▸ **Task requirements**: Your answer must be an exact copy of the records below, with every picture left out.

══ Given records

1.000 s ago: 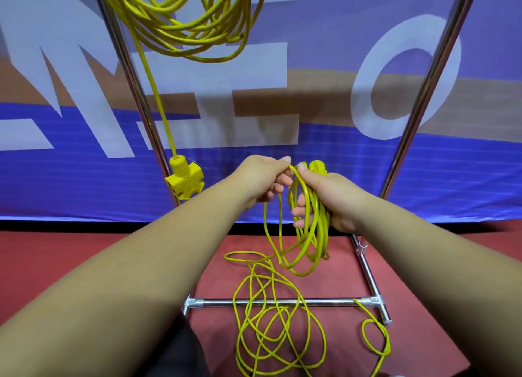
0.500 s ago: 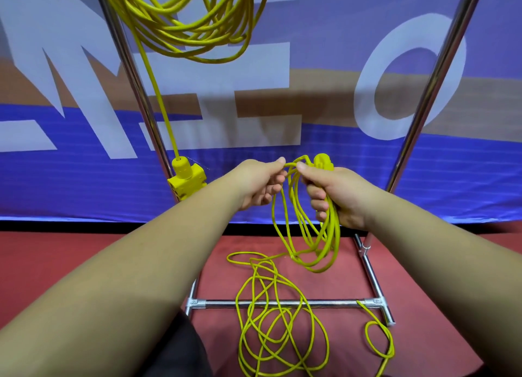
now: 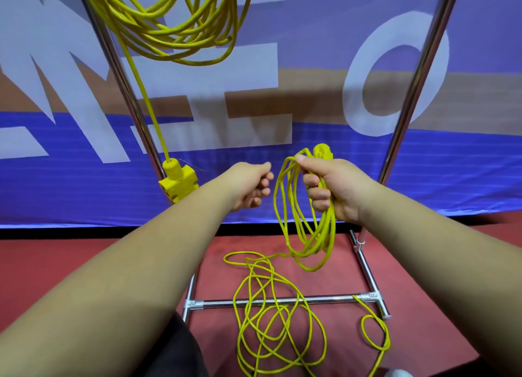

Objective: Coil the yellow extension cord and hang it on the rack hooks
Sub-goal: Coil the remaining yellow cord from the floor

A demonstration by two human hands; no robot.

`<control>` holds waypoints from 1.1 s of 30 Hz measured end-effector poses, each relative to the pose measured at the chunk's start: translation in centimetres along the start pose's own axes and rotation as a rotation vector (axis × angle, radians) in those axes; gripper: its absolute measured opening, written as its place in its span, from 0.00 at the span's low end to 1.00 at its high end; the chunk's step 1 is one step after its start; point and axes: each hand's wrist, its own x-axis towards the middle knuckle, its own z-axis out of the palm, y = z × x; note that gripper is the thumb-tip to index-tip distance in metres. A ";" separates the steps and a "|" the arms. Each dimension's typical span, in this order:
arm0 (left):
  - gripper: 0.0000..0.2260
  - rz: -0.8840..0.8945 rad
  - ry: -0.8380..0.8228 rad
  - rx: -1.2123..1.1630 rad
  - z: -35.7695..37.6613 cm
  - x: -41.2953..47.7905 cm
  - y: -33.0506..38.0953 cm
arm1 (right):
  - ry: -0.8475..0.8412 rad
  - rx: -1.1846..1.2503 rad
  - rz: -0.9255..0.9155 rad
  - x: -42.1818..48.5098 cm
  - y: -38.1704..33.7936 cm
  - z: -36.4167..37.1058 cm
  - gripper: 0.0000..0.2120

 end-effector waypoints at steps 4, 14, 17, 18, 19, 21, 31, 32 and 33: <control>0.14 -0.200 -0.103 0.875 -0.9 0.7 -5.0 | 0.034 0.201 -0.032 -0.2 -1.7 -0.9 0.14; 0.19 0.106 -0.581 1.299 3.1 -1.6 -12.8 | -0.108 0.504 -0.047 -2.1 -4.3 -2.3 0.14; 0.17 0.038 -0.641 1.369 3.2 -1.8 -13.1 | -0.214 0.555 -0.027 -2.3 -4.9 -3.2 0.15; 0.17 0.013 -0.656 1.370 2.8 -1.6 -12.9 | -0.273 0.565 -0.009 -2.4 -5.1 -3.6 0.16; 0.16 -0.018 -0.672 1.364 2.3 -1.4 -12.6 | -0.333 0.574 0.015 -2.5 -5.1 -4.1 0.16; 0.15 -0.070 -0.649 1.354 0.8 -0.7 -12.1 | -0.419 0.563 0.067 -2.8 -4.9 -5.1 0.16; 0.13 0.068 -0.117 0.681 -1.3 -0.5 -5.5 | -0.105 0.051 0.092 -3.3 -3.3 -3.7 0.12; 0.11 0.036 -0.091 0.435 -0.9 -0.9 -4.4 | -0.082 0.000 0.091 -3.1 -3.0 -3.5 0.12; 0.11 -0.013 -0.081 0.194 -0.5 -1.4 -3.4 | -0.064 -0.051 0.092 -3.0 -2.7 -3.2 0.12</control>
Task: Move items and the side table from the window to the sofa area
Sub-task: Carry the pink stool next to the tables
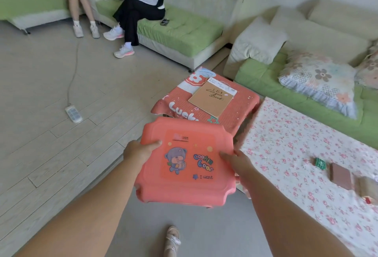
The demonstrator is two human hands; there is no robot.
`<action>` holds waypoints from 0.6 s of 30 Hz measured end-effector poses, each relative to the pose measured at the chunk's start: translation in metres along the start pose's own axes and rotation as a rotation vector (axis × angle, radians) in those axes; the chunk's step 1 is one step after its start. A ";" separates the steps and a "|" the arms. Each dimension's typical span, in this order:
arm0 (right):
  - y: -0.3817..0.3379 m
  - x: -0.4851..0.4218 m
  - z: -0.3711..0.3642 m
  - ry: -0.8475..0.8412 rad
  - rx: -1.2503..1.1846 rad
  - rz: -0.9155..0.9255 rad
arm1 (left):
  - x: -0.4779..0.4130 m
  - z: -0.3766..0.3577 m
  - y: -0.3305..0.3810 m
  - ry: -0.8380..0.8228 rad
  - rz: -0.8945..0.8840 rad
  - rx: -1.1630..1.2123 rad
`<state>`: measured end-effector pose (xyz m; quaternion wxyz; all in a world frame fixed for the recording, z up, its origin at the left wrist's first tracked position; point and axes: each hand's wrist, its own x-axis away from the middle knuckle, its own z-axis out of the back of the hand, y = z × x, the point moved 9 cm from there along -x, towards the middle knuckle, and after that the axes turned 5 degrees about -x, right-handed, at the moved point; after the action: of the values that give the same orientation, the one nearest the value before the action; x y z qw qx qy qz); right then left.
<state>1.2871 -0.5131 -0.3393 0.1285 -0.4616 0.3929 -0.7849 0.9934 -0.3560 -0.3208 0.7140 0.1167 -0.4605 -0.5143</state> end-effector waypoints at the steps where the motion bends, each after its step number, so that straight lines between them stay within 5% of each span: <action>1: -0.004 -0.004 -0.006 -0.010 0.004 -0.002 | -0.008 0.003 0.003 0.001 -0.001 -0.012; 18: -0.046 -0.081 -0.066 0.160 -0.133 -0.147 | -0.162 0.005 0.076 -0.177 -0.048 -0.177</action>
<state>1.2838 -0.4042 -0.3728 0.0079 -0.4327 0.4182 -0.7986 1.0293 -0.1842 -0.3563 0.6656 0.0186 -0.4715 -0.5782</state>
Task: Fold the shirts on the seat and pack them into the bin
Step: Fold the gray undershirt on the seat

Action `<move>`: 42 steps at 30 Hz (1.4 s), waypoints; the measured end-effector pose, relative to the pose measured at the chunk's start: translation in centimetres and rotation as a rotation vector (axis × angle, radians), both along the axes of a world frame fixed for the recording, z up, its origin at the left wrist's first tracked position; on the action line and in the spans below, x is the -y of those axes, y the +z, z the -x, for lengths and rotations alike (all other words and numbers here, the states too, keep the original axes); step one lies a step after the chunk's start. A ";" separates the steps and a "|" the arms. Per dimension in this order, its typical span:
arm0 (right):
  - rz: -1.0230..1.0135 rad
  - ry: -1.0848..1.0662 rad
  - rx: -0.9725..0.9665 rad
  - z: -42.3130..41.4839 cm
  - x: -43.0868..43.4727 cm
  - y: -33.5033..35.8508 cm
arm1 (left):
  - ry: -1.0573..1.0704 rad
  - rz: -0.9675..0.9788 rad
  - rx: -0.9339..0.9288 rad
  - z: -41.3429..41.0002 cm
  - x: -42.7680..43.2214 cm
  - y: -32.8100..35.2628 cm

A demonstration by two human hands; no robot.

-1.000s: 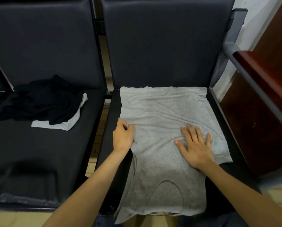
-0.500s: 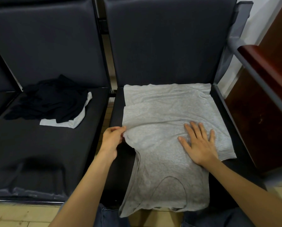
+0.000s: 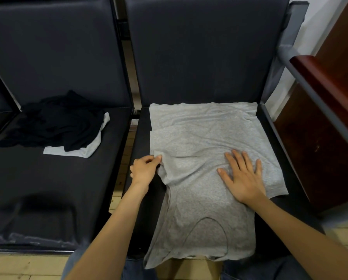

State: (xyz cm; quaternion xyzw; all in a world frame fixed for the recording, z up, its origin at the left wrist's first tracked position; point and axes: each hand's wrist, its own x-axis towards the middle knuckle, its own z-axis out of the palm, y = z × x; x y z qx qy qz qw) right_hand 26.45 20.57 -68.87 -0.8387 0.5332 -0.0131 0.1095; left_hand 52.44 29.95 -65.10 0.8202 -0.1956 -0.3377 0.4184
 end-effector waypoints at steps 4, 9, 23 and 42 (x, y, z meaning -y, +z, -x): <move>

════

▸ **Task output**:
1.000 s ago: 
0.500 s ago: 
now: 

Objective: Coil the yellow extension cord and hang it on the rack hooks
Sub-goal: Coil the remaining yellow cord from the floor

A demonstration by two human hands; no robot.

`<control>` holds waypoints from 1.1 s of 30 Hz measured end-effector poses, each relative to the pose measured at the chunk's start: translation in centimetres along the start pose's own axes and rotation as a rotation vector (axis × angle, radians) in those axes; gripper: its absolute measured opening, written as its place in its span, from 0.00 at the span's low end to 1.00 at its high end; the chunk's step 1 is one step after its start; point and axes: each hand's wrist, its own x-axis towards the middle knuckle, its own z-axis out of the palm, y = z × x; note that gripper is the thumb-tip to index-tip distance in metres. A ";" separates the steps and a "|" the arms. Each dimension's typical span, in this order:
arm0 (left):
  - gripper: 0.0000..0.2260
  - rz: -0.8840..0.8945 rad
  - ry: -0.8380..0.8228 rad
  - rx: -1.2123..1.1630 rad
  - z: -35.7695..37.6613 cm
  - x: -41.2953..47.7905 cm
  - y: -33.0506..38.0953 cm
arm1 (right):
  - ry: -0.8475..0.8412 rad
  - rx: -1.1846..1.2503 rad
  - rz: -0.9255..0.9155 rad
  - x: -42.1818..48.5098 cm
  - y: -38.1704..33.7936 cm
  - z: -36.4167..37.1058 cm
  - gripper: 0.0000..0.2120

 end-effector waypoints at steps 4, 14, 17, 18, 19, 21, 31, 32 and 33: <control>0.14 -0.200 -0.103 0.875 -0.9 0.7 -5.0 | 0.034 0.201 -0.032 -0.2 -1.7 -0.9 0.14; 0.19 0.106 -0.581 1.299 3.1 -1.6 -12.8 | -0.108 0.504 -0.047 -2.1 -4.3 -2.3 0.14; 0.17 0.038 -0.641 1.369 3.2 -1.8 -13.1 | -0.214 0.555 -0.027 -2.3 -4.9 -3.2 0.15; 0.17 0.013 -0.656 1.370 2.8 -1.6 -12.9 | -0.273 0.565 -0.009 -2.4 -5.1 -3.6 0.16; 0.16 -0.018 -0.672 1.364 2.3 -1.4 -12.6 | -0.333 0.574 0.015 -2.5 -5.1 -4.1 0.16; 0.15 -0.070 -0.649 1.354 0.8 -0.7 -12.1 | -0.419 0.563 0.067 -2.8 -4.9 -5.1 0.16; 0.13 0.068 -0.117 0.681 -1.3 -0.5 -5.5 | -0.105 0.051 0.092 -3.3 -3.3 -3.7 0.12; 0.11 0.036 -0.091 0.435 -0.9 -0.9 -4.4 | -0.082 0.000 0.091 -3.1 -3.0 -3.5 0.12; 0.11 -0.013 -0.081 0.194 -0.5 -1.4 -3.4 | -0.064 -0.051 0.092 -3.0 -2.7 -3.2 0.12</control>
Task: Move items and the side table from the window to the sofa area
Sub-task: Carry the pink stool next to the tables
The demonstrator is two human hands; there is no robot.
`<action>` holds waypoints from 0.6 s of 30 Hz measured end-effector poses, each relative to the pose measured at the chunk's start: translation in metres along the start pose's own axes and rotation as a rotation vector (axis × angle, radians) in those axes; the chunk's step 1 is one step after its start. A ";" separates the steps and a "|" the arms. Each dimension's typical span, in this order:
arm0 (right):
  - y: -0.3817..0.3379 m
  - x: -0.4851..0.4218 m
  - z: -0.3711..0.3642 m
  - ry: -0.8475..0.8412 rad
  - rx: -1.2503..1.1846 rad
  - rz: -0.9155..0.9255 rad
arm1 (left):
  - x: -0.4779..0.4130 m
  - z: -0.3766..0.3577 m
  - y: -0.3305..0.3810 m
  - ry: -0.8380..0.8228 rad
  - rz: -0.8945..0.8840 rad
  - rx: -1.1630..1.2123 rad
`<state>`: measured end-effector pose (xyz m; quaternion wxyz; all in a world frame fixed for the recording, z up, its origin at the left wrist's first tracked position; point and axes: each hand's wrist, its own x-axis away from the middle knuckle, its own z-axis out of the back of the hand, y = z × x, the point moved 9 cm from there along -x, towards the middle knuckle, and after that the axes turned 5 degrees about -x, right-handed, at the moved point; after the action: of the values that give the same orientation, the one nearest the value before the action; x y z qw qx qy qz); right then left.
<state>1.2871 -0.5131 -0.3393 0.1285 -0.4616 0.3929 -0.7849 0.9934 -0.3560 -0.3208 0.7140 0.1167 -0.4605 -0.5143</state> end-effector waypoints at the steps where the motion bends, each after its step number, so that straight lines between them stay within 5% of each span: <action>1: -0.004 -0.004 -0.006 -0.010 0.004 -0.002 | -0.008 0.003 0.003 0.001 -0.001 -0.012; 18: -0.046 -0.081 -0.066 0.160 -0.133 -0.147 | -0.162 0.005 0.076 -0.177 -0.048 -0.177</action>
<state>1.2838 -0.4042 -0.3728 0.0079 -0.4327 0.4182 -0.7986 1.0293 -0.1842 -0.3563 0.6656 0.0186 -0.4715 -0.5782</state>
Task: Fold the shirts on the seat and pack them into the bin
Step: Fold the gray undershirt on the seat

Action `<move>`: 42 steps at 30 Hz (1.4 s), waypoints; the measured end-effector pose, relative to the pose measured at the chunk's start: translation in centimetres and rotation as a rotation vector (axis × angle, radians), both along the axes of a world frame fixed for the recording, z up, its origin at the left wrist's first tracked position; on the action line and in the spans below, x is the -y of those axes, y the +z, z the -x, for lengths and rotations alike (all other words and numbers here, the states too, keep the original axes); step one lies a step after the chunk's start. A ";" separates the steps and a "|" the arms. Per dimension in this order, its typical span:
arm0 (right):
  - rz: -1.0230..1.0135 rad
  - ry: -1.0848..1.0662 rad
  - rx: -0.9725..0.9665 rad
  - z: -42.3130..41.4839 cm
  - x: -43.0868..43.4727 cm
  - y: -33.5033..35.8508 cm
arm1 (left):
  - ry: -1.0573..1.0704 rad
  - rz: -0.9675..0.9788 rad
  - rx: -0.9339..0.9288 rad
  - z: -41.3429..41.0002 cm
  - x: -42.7680..43.2214 cm
  - y: -32.8100..35.2628 cm

A demonstration by two human hands; no robot.

-1.000s: 
-0.500s: 
+0.000s: 

State: (xyz cm; quaternion xyzw; all in a world frame fixed for the recording, z up, its origin at the left wrist's first tracked position; point and axes: each hand's wrist, its own x-axis towards the middle knuckle, its own z-axis out of the palm, y = z × x; x y z qx qy qz qw) right_hand 26.45 20.57 -68.87 -0.8387 0.5332 -0.0131 0.1095; left_hand 52.44 29.95 -65.10 0.8202 -0.1956 -0.3377 0.4184
 end-effector waypoints at steps 4, 9, 23 and 42 (x, y, z meaning -y, +z, -x): <move>

There is nothing more to the answer.